Segurança. É isso que as pessoas mais buscam quando contratam um plano de saúde, mas, ultimamente, não é o que os clientes e pacientes encontram depois que assinam um contrato. Mãe de um autista, Liandra Tokashiki lamenta, em entrevista à Band, o pesadelo que vive após receber uma mensagem, em maio, da operadora sobre o cancelamento do convênio.
“[O que sentiu quando você viu a mensagem?] Parecendo com morte mesmo. A vida parece que acaba porque meu filho depende muito das terapias e do plano de saúde para poder desenvolver”, desabafou Liandra.

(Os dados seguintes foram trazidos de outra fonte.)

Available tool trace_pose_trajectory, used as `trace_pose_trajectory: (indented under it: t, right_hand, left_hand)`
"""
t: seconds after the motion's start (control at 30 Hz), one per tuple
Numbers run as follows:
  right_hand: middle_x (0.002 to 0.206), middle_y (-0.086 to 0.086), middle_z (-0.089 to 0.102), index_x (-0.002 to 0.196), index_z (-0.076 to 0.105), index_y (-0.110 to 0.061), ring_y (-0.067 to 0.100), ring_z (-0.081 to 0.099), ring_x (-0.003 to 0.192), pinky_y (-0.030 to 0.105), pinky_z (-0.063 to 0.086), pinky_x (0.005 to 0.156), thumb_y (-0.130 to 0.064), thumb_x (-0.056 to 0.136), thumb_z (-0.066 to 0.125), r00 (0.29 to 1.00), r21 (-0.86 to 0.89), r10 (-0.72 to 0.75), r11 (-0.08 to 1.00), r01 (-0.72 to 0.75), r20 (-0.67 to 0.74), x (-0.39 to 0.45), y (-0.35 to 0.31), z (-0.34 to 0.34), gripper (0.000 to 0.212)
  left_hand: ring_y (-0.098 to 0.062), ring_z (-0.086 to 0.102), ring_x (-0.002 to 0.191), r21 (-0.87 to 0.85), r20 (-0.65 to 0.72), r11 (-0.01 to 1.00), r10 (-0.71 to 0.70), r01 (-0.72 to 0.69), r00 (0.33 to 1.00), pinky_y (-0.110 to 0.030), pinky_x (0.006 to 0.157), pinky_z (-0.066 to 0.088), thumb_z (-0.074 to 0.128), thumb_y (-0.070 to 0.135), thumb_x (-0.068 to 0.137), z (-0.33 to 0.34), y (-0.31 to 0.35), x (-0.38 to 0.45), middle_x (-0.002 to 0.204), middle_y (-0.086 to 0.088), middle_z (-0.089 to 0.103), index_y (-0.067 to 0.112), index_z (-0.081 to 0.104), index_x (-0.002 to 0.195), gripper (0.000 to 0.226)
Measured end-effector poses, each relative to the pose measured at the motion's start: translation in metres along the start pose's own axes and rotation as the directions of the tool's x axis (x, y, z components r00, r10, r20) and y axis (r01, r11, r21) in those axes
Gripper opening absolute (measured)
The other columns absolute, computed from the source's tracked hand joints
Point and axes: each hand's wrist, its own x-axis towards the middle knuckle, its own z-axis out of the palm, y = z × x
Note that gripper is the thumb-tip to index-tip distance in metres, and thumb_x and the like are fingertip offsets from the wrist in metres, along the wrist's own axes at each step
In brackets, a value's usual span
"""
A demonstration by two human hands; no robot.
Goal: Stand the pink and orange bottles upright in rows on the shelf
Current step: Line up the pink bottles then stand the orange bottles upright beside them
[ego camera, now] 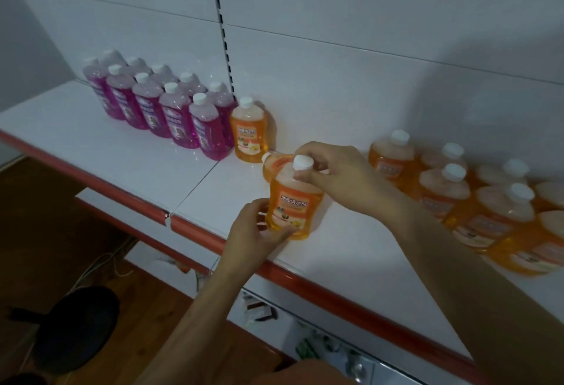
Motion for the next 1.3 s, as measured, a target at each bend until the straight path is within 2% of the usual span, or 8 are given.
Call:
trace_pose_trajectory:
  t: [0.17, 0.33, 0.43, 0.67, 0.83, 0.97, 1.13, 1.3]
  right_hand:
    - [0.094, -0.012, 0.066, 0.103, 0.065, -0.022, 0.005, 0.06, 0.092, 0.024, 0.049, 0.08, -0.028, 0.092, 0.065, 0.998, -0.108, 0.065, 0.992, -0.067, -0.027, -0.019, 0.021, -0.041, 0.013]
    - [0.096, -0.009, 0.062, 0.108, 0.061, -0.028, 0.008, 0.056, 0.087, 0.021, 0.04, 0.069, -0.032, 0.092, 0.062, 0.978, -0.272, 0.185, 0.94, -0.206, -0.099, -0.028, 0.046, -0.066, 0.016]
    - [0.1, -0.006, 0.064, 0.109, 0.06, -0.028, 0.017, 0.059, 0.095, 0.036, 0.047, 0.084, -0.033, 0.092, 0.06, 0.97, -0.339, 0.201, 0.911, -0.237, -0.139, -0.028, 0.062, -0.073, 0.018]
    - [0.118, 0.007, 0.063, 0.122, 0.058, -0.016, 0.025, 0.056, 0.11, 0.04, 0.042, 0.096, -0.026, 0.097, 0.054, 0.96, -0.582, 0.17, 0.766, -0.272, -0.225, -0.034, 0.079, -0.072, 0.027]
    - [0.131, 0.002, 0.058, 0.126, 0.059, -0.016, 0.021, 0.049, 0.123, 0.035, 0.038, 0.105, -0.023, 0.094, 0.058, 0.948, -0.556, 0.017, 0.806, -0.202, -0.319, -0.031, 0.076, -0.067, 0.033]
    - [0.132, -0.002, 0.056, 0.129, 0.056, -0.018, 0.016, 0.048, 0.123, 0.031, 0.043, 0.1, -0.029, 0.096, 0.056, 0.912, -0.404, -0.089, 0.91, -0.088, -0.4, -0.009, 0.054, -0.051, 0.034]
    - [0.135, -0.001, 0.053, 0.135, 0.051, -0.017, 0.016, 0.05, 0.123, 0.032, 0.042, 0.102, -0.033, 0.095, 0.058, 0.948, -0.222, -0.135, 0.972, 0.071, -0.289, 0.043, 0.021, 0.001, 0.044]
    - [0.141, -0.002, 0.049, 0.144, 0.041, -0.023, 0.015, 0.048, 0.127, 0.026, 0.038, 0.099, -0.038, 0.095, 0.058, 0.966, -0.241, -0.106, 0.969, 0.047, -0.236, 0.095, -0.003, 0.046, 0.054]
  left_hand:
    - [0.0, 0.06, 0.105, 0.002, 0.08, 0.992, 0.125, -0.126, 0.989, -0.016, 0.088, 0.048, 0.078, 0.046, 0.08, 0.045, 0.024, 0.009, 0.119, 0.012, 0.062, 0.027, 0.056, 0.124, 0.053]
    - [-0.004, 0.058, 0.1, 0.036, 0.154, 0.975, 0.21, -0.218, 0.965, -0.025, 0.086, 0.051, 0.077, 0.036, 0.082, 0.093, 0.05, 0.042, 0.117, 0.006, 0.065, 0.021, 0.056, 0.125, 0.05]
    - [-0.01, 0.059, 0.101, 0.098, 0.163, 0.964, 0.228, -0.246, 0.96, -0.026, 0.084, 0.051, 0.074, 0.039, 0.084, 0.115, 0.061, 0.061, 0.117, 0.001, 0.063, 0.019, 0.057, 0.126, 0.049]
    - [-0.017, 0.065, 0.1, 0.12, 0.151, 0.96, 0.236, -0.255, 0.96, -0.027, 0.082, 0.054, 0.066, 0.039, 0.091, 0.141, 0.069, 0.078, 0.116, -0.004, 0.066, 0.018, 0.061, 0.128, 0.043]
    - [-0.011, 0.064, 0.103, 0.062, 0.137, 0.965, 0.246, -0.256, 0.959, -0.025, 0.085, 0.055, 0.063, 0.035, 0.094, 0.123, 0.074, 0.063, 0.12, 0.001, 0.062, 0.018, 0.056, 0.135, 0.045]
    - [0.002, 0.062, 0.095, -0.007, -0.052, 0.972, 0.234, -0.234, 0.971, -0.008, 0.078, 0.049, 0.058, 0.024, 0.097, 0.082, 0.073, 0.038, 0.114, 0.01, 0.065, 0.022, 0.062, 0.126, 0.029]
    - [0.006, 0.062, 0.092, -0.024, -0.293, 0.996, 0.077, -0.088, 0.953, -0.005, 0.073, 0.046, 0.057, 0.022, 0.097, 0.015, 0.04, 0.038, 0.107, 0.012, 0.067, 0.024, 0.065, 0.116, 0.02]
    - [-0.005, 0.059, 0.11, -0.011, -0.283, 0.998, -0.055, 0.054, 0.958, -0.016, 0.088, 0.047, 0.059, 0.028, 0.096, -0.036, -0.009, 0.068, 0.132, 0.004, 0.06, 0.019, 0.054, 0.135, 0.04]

Esse foi apenas o susto mais recente na delicada relação com o plano de saúde. O filho Artur Tokashiki é autista nível 3, o mais grave. A médica recomendou 40 horas de sessão semanal de terapia. O convênio só liberou 15.
Cancelamentos unilaterais
Liandra não está sozinha. Pessoas idosas, em tratamento de doenças graves, passam pela mesma sina. Outras famílias com casos de autismo e de doenças raras estavam entre os principais atingidos pelos comunicados de rompimento unilateral de contrato com planos de saúde. São pessoas que dependem do convênio, a exemplo do pequeno Enrico, filho de Ana Paula Urbaneto.
É a morte do meu filho. É exatamente isso. Não tem um floreamento da história. Eles estão colocando em risco iminente de morte meu filho (Ana Paula Urbaneto, mãe do Enrico)
O Enrico, de 9 anos, tem atrofia muscular espinhal (AME), uma doença degenerativa que interfere na capacidade de o corpo produzir neurônios responsáveis por movimentos essenciais, como o simples ato de respirar. No quarto, uma série de equipamentos é fundamental para sobrevivência dele. As terapias diárias reduzem o número de internações hospitalares.
Meu filho precisa de cuidado 24 horas por dia. Meu filho depende de equipamentos para viver. Ele precisa de equipamentos para dormir, de equipamentos para terapia, para higiene”, continuou a mãe.
Com as terapias, Enrico progrediu. Atualmente, frequenta a escola, mas tudo é resultado da luta constante contra os planos de saúde. Ana Paula tem quatro ações na Justiça. Esse foi o único jeito de garantir a assistência para o filho.
Acordo com Arthur Lira
Diante da reação negativa da sociedade, as operadoras recuaram nos cancelamentos unilaterais. Na maioria dos casos, o que inclui os do Enrico e Artur, os planos foram reativados após um acordo verbal entre as operadoras e o presidente da Câmara dos Deputados, Artur Lira (Progressistas), em Brasília. Mesmo assim, a falta de um documento formal preocupa.
“Se a gente não tem documento, a gente não tem nem o que falar. Se não tem nada modificado na lei, vai trabalhar com princípios gerais com a regra do Código de Defesa do Consumidor”, disse a advogada Laísa Faustino.
51 milhões com planos no Brasil
No Brasil, 51 milhões de pessoas têm planos de saúde. A imensa maioria (83%) tem planos coletivos empresariais, fechado por companhias, ou plano coletivo por adesão, casos de Enrico e Artur. Outro tipo é o individual (17%), em que uma pessoa ou família contrata diretamente com a operadora.
A Lei dos Planos De Saúde tem mais de 20 anos, numa época em que a maioria dos planos era individuais ou familiares, regulamentados e com reajustes controlados pela Agência Nacional de Saúde (ANS). Hoje, os convênios mais comuns são os coletivos, cujas regras são estabelecidas nos contratos, em que há um índice fundamental: a taxa de sinistralidade.
Na prática, quanto mais o paciente usa o plano, maior será o reajuste. É aí que entra a taxa de sinistralidade, conceito usado para definir a relação entre o custo por acionar o plano de saúde (sinistro) e o valor que a operadora recebe da empresa (prêmio).
“Como mãe de uma criança especial, que depende 100% de mim, eu me sinto totalmente impotente e insegura porque, quando não é um problema de reajuste, é um problema de corte, um problema de limite. Tenho que entrar com outra liminar, entrar com advogado”, concluiu Liandra.